Donald Trump Jr. recalls playing video games as a child with Michael Jackson, who lived in Trump Tower. He doesn’t remember anything remotely scandalous about the pop star’s visit, though it did cost him a Nintendo game.
The president’s eldest son is making the rounds to plug his new book, and appeared on Fox News’ “Watters’ World” over the weekend to tell the tale of him playing video games with the King of Pop in the late ’80s or early ’90s — Trump Jr. was born Dec. 31, 1977.

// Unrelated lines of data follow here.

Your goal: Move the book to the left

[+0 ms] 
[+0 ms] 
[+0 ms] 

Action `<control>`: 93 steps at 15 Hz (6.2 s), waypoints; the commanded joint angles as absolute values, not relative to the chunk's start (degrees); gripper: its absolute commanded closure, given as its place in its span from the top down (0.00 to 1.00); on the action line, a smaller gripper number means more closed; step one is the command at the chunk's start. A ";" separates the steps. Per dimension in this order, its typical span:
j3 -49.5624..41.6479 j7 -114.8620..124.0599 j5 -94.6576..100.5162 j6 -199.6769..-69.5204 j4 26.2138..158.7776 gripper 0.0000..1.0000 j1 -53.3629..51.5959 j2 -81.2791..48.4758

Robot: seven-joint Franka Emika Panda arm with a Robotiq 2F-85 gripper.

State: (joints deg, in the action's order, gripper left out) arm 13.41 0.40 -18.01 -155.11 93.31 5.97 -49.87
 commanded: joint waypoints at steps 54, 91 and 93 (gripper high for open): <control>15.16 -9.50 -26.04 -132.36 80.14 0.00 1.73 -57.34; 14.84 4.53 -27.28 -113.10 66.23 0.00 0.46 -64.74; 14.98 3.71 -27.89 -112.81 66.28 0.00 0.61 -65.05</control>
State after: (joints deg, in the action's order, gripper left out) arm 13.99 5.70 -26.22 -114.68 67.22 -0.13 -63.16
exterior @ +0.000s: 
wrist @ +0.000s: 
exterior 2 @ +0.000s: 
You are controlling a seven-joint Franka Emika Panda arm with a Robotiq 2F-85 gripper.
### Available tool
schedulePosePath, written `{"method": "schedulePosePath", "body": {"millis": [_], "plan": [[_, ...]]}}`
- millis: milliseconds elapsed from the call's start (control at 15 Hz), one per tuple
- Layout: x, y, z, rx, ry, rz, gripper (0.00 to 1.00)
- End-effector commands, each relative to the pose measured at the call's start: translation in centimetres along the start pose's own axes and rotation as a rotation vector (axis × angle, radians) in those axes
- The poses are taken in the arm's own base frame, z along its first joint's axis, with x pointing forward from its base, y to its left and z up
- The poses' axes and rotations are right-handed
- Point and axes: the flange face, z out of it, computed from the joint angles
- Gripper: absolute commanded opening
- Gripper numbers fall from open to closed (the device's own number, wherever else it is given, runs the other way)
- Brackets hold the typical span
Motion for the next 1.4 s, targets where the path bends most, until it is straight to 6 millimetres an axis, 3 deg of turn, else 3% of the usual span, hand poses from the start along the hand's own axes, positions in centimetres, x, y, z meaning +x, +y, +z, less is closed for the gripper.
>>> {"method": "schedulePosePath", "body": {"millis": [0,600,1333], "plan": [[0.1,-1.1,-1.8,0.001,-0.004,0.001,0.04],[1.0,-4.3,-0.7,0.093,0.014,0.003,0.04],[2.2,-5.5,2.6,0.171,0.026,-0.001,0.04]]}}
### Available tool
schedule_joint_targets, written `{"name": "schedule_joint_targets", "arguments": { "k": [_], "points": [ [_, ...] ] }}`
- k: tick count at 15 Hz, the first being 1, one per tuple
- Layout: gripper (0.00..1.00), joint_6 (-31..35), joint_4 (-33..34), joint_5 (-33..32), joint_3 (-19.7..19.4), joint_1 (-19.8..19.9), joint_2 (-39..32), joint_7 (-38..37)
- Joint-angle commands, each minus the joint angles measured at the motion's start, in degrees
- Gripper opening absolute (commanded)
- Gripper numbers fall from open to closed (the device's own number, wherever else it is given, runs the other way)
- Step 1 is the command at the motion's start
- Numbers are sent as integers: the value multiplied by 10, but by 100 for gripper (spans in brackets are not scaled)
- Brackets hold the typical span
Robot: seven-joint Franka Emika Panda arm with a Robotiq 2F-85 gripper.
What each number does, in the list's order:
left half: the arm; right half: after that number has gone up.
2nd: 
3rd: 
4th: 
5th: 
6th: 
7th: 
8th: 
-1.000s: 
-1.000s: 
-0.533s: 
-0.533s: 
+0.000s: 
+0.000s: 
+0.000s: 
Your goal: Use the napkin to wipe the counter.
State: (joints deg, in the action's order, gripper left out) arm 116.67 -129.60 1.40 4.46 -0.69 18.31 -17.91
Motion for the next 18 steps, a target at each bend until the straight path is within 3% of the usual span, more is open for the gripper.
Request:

Trump Jr.’s book, “Triggered: How the Left Thrives on Hate and Wants to Silence Us,” is a New York Times bestseller, but as with all things Trump, there’s controversy over claims the RNC ordered bulk copies — a representative denied the charge, saying: “We haven’t made a large bulk purchase, but are ordering copies to keep up with demand.”
Host Jesse Watters was talking about how the Trump children grew up in a world of celebrities. Trump Jr. mentioned the story to demonstrate how his parents made the kids earn their things. He also mentions in the book that anyone wanting to pin the “racist” label on his dad would have to brush up on some history considering the way the man lived his life.
Source: Fox News
“This is a cool story, Michael Jackson used to come up and he was our neighbor at Trump Tower,” he explained. “So I was playing ‘Teenage Mutant Ninja Turtles’ with Michael Jackson in the early ‘90s–maybe even in the late ‘80s.”
“Michael really likes the game so my dad walks in and says, ‘well why don’t you take the game Michael?’” Trump Jr. said. “My parents made us work for the things that we wanted and it was one of the great things they did for us. So that took me whatever it was time to earn it — I’m pretty sure Michael could’ve called Nintendo and said I want one of those.”
“But he took it,” he continued. “Eric and I argued to this day on whose game it was, we were playing in his room but it was my game.”
The time frame referenced is after Jackson had released the “Thriller” album in 1982, where he exploded on the pop scene — by the end of 1983, it became the world’s best-selling album, having sold 32 million copies.
This was before persistent rumors that Jackson had a sexual interest in young boys. Jackson denied the accusations when he was alive and his estate continues to do so, but at the time of his death and beyond, he was the subject of multiple sexual abuse accusations and police investigations as well as civil and criminal lawsuits.
Around the time Trump Jr. was playing video games with Jackson, he was lavishing attention on a then 10-year-old California boy, Jimmy Safechuck, who appeared in a 1987 Pespi commercial with Jackson — Safechuck would later claim Jackson sexually abused him.
Not that Watters delved into this, opting to shift his focus to talk about Trump Jr. going to a private all boys school, mentioning that he got his “butt kicked when you first got in.”
“The body developed much later than the mouth,” the president’s son replied with a laugh.
“I got out of the city in eighth grade,” Trump Jr. said. “Now in eighth grade you run that mouth like a senior and I’m like, what, 13?”
Watters chimed in to say his adversaries didn’t need a reason, prompting Trump Jr. to counter that sometimes you need a “good a** kicking.”
Or, as Watters characterized it, “good character building.”
He also said there are some who like to give him a butt-kicking today.
“Oh, they’re trying,” Trump Jr. replied.
The first son then spoke of a “traumatic” childhood experience that took place at a Taco Bell.
The restaurant visit came after he went shopping for supplies at K-Mart with his mother and father.
“First it was the trip to K-Mart, shopping with Donald Trump and Ivana Trump,” he explained. “We needed to do it, but it was more their presence that made the whole thing ridiculous.”
“Then on the way out mom said we should get Mexican, so she goes to Taco Bell and orders — asks for the red wine menu. And I’m just sitting there like, this is going to be a long Taco Bell.”
Watters asked if anybody witnessed the moment.
“I did!” Trump Jr. replied. “And whoever on the other side of the counter witnessed it. That’s all that matters because 20 years later it’s haunting me enough that I wrote it in the book.”